Renal condition at baseline, measured as the eGFR, is another important predictor of the decline in renal function. Generally, low eGFR is considered a risk factor for the progression of renal dysfunction25. However, in patients with type 2 diabetes, glomerular hyperfiltration and the accompanying increase in eGFR, which is observed in 0–40% of patients with type 2 diabetes26, contributes to loss of renal function and nephropathy27. Similarly, in the current study, increased eGFR at baseline was a significant risk factor for impaired renal function in the univariate analysis, and we hypothesize that the eGFR would continue to increase in the high-risk group, if the follow up continued.

Elevated SUA levels have previously been associated with eGFR, albeit with decreased eGFR28. SUA levels are determined by UA production and excretion, and UA is produced by xanthine oxidoreductase. Oxidoreductase activity also contributes to macrophage foam cell formation and inflammation29, and macrophage activation is thought to be involved in the pathogenesis of overt nephropathy30. Therefore, UA production might be assessed using SUA and eGFR, which could be a diagnostic and monitoring marker for renal injury.

The target SUA value for therapeutic intervention has not been clarified to prevent renal function decline or arteriosclerosis. It is speculated from the present results and previous small size, short-term intervention studies including non-diabetic patients that UA-lowering treatment has a renoprotective effect, and inhibits oxidative stress, atherogenesis, hypertension and vascular endothelial damage31–33. The use of UA-lowering treatment for renoprotection has not been incorporated into existing guidelines; instead, elevated SUA has historically been addressed only as a means to prevent gout attacks34.

The recommended multifactorial management of type 2 diabetic nephropathy is to stop smoking35 and to maintain the following: blood pressure <130/85 mmHg, HbA1c <7.0% and LDL-C < 100 mg/dL36. Of these, poor glycemic control, elevated LDL-C and smoking, but not high blood pressure, were significant risk factors for renal dysfunction in the current study.

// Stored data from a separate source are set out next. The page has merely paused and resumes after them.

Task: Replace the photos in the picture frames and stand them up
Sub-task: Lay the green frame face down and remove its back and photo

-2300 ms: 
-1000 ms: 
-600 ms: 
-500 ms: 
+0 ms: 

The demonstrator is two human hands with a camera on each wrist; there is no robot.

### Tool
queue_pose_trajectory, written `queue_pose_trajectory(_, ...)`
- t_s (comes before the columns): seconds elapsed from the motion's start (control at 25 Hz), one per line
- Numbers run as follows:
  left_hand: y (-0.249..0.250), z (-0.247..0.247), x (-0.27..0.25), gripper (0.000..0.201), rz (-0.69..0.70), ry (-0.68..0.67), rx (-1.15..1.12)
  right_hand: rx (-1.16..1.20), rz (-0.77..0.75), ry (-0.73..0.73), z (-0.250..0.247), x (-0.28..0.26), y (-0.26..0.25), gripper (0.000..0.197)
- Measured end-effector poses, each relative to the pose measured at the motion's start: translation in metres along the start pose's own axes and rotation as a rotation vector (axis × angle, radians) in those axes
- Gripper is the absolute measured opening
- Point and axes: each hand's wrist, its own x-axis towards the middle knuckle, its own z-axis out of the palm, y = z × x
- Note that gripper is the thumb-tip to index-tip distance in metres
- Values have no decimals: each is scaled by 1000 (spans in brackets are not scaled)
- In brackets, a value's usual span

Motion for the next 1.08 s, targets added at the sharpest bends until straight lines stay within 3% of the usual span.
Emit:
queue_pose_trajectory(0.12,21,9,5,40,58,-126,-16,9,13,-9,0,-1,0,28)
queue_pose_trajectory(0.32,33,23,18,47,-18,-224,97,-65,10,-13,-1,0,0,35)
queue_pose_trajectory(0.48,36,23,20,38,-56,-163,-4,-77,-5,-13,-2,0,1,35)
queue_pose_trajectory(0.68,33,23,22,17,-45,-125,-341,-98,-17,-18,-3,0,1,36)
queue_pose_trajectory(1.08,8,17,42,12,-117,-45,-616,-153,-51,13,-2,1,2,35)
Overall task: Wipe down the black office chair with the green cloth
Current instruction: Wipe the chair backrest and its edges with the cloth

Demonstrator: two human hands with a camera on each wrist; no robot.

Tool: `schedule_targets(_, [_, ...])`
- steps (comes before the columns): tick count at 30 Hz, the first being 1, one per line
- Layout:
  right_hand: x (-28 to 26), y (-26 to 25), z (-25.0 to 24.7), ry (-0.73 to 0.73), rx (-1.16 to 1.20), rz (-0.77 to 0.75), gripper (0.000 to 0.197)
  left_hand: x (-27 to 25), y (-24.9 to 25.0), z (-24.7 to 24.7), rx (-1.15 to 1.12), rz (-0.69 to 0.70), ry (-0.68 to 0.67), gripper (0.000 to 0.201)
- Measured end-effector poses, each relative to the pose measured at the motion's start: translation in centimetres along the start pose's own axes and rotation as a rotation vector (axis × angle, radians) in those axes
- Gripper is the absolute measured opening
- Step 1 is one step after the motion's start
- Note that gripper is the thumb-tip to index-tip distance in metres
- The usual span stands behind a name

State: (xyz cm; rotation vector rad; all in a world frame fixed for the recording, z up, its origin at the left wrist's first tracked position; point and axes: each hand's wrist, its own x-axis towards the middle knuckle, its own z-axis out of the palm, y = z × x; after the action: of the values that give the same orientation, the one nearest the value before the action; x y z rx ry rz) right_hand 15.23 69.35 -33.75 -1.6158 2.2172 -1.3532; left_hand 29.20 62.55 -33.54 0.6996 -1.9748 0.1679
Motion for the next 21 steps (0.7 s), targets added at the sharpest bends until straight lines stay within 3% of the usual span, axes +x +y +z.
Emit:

In addition to these known factors, SUA also probably increased the risk of declining renal function. Further evidence for the use of UA-lowering treatment for renoprotection is required.

The present study had several limitations. First, this was a retrospective observational study carried out in a single institution. A large-scale intervention is required to verify the effectiveness of UA-lowering therapy for renoprotection. Second, the artificial conversion between serum creatinine values obtained in different periods was a limitation. Furthermore, we did not evaluate the available types of antihypertensive agents, which might affect SUA levels. The existence of nephrosclerosis was not fully denied in the present study, because not all patients underwent kidney biopsy.

Despite these limitations, the long-term follow up in the current study provides a certain level of confidence in using the results to refine the therapeutic approaches for overt nephropathy with the aim of preventing the progression to ESRD. Interventions to address elevated SUA levels, even within the normal range, in patients with type 2 diabetes might include appropriate renoprotective therapy.